Request optional fragment length filter

jmw86069 commented 2 years ago

I started using Genrich the past couple months, and wow I'm already loving it! The peak calls are quite good, and the ability to exclude regions, chromosomes upfront turns out to be super convenient. Also nice to use the pileup-like file to make coverage tracks for review. Anyway, thanks so much for putting it out there!

Along those lines, would it be reasonable to filter paired BAM alignments by fragment length? Since you're already using properly paired reads, I think TLEN would suffice. I looked for an option to filter the BAM file, and apologize if I missed something obvious already in place.

Frankly, this feature would sidestep some other processes, making it super convenient to call peaks with different fragment lengths for comparison, and generating pileup-like/coverage files at the same time.

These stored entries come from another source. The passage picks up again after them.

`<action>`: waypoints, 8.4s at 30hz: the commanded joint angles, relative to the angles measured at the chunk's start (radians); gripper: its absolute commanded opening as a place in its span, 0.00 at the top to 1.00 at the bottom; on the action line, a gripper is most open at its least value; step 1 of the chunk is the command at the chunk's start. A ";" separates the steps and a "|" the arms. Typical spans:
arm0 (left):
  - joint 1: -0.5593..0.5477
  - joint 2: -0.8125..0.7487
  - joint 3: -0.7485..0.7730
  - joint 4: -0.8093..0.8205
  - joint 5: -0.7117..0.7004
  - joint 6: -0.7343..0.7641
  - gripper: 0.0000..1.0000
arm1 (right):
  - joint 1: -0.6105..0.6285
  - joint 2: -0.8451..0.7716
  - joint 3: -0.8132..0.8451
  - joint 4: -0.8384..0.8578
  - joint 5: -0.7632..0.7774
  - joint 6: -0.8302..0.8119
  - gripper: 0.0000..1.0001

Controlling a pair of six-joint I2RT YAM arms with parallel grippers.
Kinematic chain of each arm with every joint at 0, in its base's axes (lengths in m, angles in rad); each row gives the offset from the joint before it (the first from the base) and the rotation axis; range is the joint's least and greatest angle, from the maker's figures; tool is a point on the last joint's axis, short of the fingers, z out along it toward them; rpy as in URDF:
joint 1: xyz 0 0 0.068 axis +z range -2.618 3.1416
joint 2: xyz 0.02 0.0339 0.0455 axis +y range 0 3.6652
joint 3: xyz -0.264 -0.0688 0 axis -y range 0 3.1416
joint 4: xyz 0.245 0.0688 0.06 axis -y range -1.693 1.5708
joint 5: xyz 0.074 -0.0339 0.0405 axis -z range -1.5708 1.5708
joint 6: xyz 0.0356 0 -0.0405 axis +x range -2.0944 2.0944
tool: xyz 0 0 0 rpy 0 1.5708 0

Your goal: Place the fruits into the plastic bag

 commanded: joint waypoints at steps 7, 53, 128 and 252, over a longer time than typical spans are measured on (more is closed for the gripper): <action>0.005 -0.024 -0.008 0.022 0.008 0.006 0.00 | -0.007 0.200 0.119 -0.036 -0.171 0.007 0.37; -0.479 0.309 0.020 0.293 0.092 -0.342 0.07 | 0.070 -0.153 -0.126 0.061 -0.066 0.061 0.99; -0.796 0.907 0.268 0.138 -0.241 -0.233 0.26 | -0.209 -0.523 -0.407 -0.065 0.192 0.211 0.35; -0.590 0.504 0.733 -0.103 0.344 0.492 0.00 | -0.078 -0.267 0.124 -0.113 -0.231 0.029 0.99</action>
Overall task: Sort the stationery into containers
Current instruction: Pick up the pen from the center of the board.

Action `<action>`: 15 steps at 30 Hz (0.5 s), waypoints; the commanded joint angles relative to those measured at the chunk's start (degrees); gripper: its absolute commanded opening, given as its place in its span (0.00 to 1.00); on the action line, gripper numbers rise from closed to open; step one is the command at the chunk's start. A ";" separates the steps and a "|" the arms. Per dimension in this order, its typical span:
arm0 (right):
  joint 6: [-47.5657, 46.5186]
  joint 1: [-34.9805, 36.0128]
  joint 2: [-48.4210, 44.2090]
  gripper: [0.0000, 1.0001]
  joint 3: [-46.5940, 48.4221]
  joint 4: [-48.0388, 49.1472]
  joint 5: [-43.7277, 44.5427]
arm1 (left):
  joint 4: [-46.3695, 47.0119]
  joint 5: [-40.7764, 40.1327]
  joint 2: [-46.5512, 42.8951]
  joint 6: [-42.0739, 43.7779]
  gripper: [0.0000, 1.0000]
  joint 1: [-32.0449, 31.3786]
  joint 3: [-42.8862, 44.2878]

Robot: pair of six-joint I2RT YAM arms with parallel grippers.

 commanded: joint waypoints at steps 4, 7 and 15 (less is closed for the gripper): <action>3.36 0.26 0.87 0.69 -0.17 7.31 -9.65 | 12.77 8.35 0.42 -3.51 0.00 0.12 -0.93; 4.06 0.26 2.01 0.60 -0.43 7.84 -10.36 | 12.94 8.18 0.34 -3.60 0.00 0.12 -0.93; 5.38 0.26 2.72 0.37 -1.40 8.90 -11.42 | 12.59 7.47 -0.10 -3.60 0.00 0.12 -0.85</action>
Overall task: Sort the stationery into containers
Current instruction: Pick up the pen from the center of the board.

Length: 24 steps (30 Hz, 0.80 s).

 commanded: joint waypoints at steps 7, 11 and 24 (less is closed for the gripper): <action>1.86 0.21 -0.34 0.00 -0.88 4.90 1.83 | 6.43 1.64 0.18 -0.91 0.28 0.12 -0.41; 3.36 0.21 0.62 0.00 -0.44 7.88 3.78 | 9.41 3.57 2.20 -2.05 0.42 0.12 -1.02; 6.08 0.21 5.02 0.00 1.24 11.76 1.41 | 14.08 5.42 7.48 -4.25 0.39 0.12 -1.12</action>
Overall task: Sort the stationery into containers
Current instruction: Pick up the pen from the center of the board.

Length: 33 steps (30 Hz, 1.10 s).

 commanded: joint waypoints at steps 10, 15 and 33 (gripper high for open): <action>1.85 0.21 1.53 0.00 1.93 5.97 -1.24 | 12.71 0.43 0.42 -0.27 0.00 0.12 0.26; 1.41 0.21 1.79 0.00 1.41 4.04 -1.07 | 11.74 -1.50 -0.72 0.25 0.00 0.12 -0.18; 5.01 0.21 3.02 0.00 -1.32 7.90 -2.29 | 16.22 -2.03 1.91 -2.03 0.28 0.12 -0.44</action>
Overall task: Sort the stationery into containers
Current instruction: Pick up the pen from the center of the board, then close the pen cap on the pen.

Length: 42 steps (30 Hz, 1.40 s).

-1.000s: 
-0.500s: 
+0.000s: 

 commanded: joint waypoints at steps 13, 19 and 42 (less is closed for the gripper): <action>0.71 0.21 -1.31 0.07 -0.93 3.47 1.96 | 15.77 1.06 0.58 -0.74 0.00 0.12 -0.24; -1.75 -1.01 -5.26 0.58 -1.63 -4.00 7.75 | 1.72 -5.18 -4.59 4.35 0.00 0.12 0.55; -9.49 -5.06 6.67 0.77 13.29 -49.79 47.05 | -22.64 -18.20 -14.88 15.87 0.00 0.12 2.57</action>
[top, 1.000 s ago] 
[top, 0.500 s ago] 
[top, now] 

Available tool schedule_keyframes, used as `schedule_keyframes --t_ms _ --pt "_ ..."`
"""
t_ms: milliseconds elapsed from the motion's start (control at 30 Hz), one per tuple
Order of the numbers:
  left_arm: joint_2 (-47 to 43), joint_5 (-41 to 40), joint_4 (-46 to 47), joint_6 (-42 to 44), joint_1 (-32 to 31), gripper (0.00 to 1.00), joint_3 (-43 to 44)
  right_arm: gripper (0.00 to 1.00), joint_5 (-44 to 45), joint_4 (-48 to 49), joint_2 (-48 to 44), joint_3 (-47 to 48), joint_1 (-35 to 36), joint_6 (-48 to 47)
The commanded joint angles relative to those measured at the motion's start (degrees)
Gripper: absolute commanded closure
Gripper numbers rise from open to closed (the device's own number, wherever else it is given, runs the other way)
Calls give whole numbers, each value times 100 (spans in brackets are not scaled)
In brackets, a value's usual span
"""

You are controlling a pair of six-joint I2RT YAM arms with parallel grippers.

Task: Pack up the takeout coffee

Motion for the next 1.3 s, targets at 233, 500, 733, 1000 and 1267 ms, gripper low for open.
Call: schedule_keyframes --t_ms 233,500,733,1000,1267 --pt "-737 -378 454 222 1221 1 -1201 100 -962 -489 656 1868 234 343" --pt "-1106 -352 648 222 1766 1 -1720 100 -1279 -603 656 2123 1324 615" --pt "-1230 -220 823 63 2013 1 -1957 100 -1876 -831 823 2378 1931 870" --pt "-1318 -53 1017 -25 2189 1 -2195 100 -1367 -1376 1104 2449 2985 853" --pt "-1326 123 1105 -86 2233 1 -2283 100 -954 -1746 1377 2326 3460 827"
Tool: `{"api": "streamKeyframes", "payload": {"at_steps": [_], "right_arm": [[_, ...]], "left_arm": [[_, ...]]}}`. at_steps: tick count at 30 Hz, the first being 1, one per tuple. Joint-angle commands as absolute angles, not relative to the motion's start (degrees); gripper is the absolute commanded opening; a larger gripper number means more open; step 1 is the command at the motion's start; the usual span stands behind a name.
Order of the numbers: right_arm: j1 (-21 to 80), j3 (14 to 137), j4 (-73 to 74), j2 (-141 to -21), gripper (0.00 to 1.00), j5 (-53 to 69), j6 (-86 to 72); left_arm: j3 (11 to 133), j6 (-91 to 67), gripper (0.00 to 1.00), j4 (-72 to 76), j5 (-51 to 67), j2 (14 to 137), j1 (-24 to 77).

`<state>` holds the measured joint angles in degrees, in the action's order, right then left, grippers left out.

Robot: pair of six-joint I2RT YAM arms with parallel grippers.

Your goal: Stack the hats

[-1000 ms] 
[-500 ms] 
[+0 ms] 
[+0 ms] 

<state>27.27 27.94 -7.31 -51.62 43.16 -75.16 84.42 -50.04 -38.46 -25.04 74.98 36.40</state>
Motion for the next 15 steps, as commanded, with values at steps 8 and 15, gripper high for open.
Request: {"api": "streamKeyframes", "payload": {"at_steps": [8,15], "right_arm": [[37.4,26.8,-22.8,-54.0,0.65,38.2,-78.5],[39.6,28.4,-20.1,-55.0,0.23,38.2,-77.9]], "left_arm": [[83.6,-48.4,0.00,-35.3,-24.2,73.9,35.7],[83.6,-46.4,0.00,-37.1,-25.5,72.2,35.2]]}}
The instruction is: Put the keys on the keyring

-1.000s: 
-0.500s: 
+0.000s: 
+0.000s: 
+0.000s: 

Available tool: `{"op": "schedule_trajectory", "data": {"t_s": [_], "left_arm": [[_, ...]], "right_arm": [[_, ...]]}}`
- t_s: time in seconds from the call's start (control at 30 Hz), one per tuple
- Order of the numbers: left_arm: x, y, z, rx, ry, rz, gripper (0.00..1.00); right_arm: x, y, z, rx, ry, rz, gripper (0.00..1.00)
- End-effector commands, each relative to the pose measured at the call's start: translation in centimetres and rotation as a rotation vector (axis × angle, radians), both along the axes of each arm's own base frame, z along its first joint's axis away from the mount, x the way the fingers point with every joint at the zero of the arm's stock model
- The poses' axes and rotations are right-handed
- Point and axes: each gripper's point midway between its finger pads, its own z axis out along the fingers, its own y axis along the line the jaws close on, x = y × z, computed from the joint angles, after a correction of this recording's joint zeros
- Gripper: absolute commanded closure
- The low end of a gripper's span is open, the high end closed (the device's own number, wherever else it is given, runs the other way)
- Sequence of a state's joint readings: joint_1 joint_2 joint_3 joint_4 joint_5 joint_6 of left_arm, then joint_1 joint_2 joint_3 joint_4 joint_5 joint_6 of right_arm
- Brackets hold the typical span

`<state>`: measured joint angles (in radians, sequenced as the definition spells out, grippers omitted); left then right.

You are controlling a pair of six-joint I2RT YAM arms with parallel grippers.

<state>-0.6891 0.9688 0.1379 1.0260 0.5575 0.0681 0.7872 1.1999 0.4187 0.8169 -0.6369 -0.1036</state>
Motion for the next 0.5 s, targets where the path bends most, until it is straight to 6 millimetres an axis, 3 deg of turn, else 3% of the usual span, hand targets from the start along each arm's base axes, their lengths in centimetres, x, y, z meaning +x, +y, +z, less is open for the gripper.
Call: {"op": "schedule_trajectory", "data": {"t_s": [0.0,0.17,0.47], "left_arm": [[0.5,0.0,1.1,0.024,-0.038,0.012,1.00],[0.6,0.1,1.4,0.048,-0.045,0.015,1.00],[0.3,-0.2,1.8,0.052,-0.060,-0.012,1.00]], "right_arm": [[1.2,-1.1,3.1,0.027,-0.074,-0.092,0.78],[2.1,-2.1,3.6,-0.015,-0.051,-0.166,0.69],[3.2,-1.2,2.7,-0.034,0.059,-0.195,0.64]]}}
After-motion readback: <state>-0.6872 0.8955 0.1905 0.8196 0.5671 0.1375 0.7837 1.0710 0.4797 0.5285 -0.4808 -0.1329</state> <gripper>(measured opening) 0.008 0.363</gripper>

Thanks in advance for your thoughts!

jsh58 commented 2 years ago

Thanks for the kind words and the question. I am unsure of the utility of filtering by fragment length, even in the case of ATAC-seq (see #84 for example), except for the experimental exploration that you are suggesting. If you want to go down that path, here are a couple options:

set a maximum length for alignments to be considered properly paired by the aligner (-X <int> in bowtie2)
filter the BAM yourself using samtools and awk (and yes, TLEN should suffice, though beware that sometimes it is negative); if you're concerned about disk space from generating many BAM files, you can instead pipe them to Genrich via -t -

jmw86069 commented 2 years ago

That's a fair response. ATAC-seq analysis has a lot of differing opinions, methods, pros/cons, all that. There are methods that attempt what you described, subtracting NFR fragment coverage from total fragment coverage for example, resulting in regions with fragment coverage but no Tn5 binding sites. They can work well with right coverage, etc., but for us that isn't the main purpose. When we prep NFR reads, we usually generate fragment coverage, and in our experience the coverage tends to have sharper "edges" than comparable methods. On a TSS-centered coverage heatmap it looks slightly more focused.

The more I think about it, in practice it probably has relatively little effect on peak calling, as compared to taking read ends, expanding to 100-base width in Genrich, etc. Actually quite like the peak calling results fwiw.

NFR is slightly different because at some narrow width, it becomes slightly better to use fragment coverage than read-end coverage, if that makes sense. We "know" for an NFR fragment there was no nucleosome between the two ends when the fragment was created, so it's a wide region inside which we can fairly confidently say is nucleosome-free. Outside the read ends, we can't say that - so at least for these fragments, extending ~50-base outside each read may be slightly detrimental.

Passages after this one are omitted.